Re: [PATCH 7/7] ixgbevf: eliminate duplicate barriers on weakly-ordered archs
From: Alexander Duyck
Date: Thu Mar 15 2018 - 12:58:15 EST
On Thu, Mar 15, 2018 at 9:27 AM, Sinan Kaya <okaya@xxxxxxxxxxxxxx> wrote:
> On 3/15/2018 12:21 PM, Sinan Kaya wrote:
>> On 3/15/2018 10:32 AM, Alexander Duyck wrote:
>>> We tend to do something like:
>>> update tx_buffer_info
>>> update tx_desc
>>> wmb()
>>> point first tx_buffer_info next_to_watch value at last tx_desc
>>> update next_to_use
>>> notify device via writel
>>>
>>> We do it this way because we have to synchronize between the Tx
>>> cleanup path and the hardware so we basically lump the two barriers
>>> together. instead of invoking both a smp_wmb and a wmb. Now that I
>>> look at the pseudocode though I wonder if we shouldn't move the
>>> next_to_use update before the wmb, but that might be material for
>>> another patch.

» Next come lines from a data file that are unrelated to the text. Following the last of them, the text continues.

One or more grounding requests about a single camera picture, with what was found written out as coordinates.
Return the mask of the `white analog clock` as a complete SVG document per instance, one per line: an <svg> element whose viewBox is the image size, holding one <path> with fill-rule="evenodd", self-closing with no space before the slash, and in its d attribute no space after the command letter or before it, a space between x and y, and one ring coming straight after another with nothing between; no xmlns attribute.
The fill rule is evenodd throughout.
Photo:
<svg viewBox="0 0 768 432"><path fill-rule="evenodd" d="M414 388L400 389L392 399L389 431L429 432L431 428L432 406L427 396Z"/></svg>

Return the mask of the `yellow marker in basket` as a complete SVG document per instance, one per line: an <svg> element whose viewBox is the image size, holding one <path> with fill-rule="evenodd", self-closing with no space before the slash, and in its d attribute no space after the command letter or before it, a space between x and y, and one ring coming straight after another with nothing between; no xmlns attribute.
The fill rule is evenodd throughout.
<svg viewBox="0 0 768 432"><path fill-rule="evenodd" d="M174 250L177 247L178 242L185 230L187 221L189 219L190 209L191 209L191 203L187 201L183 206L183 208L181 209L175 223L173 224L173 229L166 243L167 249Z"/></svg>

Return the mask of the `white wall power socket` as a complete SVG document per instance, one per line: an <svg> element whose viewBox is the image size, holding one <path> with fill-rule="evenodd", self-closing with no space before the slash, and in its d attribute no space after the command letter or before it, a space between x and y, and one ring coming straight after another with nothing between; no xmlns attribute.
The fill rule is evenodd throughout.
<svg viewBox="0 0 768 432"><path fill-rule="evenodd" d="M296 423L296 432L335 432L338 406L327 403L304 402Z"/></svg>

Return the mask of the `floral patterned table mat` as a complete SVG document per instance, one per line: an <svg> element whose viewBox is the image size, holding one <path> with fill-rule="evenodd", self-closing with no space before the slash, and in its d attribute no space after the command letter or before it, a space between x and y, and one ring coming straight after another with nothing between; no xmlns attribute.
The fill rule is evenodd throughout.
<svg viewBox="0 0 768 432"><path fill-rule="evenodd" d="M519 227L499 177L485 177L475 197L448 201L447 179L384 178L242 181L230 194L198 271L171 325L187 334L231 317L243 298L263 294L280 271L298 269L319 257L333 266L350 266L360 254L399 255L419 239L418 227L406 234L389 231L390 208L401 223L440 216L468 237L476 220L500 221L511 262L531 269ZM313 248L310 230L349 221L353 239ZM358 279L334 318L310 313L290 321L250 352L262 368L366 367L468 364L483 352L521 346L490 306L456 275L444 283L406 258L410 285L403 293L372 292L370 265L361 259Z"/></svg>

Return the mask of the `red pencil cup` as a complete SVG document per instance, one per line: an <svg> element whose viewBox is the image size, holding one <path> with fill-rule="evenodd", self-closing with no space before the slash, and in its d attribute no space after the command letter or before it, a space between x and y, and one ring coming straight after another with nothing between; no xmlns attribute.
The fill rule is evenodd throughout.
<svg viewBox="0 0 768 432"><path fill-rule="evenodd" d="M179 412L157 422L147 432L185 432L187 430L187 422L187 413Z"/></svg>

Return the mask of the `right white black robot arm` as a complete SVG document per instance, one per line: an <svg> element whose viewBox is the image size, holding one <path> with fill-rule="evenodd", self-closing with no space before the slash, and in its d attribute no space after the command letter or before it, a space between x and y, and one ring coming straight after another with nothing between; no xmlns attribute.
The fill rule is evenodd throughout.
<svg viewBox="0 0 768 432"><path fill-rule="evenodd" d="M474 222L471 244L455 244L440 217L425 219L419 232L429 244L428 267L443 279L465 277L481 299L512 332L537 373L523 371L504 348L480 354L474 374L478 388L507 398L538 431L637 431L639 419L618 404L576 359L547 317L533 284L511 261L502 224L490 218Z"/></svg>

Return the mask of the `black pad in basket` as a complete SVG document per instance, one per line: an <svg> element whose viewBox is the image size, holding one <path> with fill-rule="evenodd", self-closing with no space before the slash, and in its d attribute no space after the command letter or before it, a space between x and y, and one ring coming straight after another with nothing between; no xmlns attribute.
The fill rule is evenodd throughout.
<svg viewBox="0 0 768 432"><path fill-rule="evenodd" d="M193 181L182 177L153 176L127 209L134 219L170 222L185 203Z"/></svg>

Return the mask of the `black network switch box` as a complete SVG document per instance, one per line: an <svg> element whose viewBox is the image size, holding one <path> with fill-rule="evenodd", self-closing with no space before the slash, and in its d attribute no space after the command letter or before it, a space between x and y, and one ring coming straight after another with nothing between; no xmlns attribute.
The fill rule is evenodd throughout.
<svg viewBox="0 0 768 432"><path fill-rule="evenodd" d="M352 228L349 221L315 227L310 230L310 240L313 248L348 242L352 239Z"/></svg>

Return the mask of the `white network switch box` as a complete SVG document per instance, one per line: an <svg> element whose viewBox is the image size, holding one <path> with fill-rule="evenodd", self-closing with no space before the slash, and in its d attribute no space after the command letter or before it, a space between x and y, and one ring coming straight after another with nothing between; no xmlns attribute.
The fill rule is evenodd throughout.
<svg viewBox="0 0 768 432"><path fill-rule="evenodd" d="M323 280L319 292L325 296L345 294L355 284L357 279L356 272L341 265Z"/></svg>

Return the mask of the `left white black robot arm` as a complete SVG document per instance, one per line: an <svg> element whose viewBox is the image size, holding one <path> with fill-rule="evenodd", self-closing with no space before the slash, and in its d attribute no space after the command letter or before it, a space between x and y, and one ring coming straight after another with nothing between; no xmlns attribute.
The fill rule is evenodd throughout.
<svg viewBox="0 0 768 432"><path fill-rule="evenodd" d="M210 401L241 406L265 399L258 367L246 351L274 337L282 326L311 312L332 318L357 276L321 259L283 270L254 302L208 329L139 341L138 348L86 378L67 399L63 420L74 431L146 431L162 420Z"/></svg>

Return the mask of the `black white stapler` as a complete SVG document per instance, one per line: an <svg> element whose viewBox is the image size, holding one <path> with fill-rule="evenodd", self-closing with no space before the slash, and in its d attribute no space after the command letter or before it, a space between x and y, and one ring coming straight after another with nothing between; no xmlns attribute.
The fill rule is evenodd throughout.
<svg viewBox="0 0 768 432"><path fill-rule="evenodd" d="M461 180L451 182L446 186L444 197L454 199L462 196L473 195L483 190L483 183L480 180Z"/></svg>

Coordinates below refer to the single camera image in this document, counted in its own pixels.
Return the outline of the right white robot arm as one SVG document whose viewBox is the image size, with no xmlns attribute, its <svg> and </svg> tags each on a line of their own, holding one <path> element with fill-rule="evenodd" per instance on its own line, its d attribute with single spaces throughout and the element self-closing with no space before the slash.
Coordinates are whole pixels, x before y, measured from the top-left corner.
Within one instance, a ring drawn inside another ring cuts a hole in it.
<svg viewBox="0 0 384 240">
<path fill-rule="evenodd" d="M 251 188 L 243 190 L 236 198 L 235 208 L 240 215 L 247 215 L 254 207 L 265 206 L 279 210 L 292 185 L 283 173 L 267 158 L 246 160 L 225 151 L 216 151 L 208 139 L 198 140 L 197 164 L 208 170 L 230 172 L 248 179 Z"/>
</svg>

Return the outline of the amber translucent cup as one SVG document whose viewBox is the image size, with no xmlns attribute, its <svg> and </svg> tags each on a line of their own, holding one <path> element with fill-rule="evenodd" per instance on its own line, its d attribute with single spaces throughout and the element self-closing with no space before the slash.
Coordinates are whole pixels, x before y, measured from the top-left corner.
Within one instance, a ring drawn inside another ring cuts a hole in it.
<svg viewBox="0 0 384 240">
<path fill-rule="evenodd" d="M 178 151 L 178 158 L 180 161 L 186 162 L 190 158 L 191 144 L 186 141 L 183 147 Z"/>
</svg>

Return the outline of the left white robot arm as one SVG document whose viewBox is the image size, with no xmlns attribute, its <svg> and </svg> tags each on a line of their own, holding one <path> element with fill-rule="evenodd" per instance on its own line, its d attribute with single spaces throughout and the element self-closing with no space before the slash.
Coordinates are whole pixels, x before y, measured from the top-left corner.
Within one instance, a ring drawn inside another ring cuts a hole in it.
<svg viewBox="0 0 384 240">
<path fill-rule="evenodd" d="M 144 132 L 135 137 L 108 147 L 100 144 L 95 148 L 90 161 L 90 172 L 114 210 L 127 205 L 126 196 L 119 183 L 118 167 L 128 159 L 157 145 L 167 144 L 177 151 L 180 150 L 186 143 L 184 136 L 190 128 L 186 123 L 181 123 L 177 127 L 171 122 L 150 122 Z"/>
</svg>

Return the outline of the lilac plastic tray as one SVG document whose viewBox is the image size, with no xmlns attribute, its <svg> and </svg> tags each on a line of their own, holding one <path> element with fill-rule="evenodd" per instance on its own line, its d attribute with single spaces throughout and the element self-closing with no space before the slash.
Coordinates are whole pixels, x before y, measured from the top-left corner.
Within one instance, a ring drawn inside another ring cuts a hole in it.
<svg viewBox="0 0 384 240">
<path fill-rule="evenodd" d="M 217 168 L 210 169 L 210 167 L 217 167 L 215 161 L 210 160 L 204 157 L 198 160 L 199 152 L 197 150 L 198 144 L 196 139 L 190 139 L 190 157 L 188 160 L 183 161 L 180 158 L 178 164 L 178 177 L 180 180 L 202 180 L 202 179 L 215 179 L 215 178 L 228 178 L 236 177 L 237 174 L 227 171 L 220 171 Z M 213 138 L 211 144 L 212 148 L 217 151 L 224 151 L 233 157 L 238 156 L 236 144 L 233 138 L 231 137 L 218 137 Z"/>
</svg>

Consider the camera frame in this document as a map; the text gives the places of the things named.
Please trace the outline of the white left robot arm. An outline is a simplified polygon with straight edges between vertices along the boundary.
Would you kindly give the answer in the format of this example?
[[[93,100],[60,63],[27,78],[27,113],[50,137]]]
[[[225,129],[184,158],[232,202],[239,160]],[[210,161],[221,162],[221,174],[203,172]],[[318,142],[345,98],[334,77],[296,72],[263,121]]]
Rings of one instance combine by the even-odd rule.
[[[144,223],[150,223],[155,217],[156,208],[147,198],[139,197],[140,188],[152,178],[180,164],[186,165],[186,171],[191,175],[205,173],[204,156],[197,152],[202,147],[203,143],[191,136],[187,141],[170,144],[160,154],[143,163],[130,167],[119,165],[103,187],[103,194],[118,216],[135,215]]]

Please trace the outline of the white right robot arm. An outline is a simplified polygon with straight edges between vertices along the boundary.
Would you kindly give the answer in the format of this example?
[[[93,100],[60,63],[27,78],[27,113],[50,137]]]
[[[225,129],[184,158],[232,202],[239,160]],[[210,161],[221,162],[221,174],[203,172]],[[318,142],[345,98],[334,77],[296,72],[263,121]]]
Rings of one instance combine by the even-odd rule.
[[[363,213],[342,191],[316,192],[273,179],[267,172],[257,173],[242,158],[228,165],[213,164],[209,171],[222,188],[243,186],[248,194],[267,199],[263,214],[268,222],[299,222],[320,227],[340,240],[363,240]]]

Anyway, in the Tx cleanup path we should have an
>>> smp_rmb() after we read the next_to_watch values so that we avoid
>>> reading any of the other fields in the buffer_info if either the field
>>> is NULL or the descriptor pointed to has not been written back.
>>
>> How do you feel about keeping wmb() very close to writel_relaxed() like this?
>>
>> update tx_buffer_info
>> update tx_desc
>> point first tx_buffer_info next_to_watch value at last tx_desc
>> update next_to_use
>> wmb()
>> notify device via writel_relaxed()
>>
>> I'm afraid that if the order of wmb() and writel() is not very
>> obvious or hidden in multiple functions, somebody can introduce a very nasty
>> bug in the future.
>>
>> We also have to think about code maintenance.
>>
>
> Now that I read your email again, I think this is the reason if I understood you
> correctly.
>
> "instead of invoking both a smp_wmb and a wmb"
>
> You'd need something like
>
> update tx_buffer_info
> update tx_desc
> smp_wmb()
> point first tx_buffer_info next_to_watch value at last tx_desc
> update next_to_use
> wmb()
> notify device via writel_relaxed()
>
> Let me work on your comments.
Yes, we would be doing something like that, but we are using just a
single wmb() to cover both cases since hardware will never look at the
tx_buffer_info and software will never read that descriptor ring as
long as the next_to_watch is NULL. By doing it this way we should have
both cases covered and not need to worry
The only other bit still remaining is the "maybe_stop_tx" logic which
lives between the wmb and writel_relaxed. That logic has a smp_mb
living in it that is triggered if we have to stop the queue. Once
again though that is only viewed by software so it existing between
the wmb and the writel_relaxed should not be an issue.
Starting to understand why I was a bit hesitant to have us start
taking on these changes now? :-)
- Alex